#### Task directions:
Number of lines below with the word "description": state it and write nothing more.
####
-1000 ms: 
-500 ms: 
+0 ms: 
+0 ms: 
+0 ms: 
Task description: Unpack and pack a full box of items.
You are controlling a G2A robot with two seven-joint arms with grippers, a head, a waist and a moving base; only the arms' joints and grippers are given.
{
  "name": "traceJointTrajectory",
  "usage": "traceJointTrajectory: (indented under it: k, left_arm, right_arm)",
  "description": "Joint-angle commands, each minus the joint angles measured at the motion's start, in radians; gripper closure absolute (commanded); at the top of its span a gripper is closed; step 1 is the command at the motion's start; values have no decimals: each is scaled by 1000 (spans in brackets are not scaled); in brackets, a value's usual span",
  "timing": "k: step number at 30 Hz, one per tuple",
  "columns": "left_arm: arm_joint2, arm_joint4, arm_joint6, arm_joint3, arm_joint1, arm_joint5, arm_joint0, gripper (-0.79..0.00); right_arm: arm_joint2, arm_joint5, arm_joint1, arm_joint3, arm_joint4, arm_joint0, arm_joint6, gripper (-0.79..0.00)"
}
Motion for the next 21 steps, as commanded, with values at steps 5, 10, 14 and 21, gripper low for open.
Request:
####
#### Output of the exercise:
2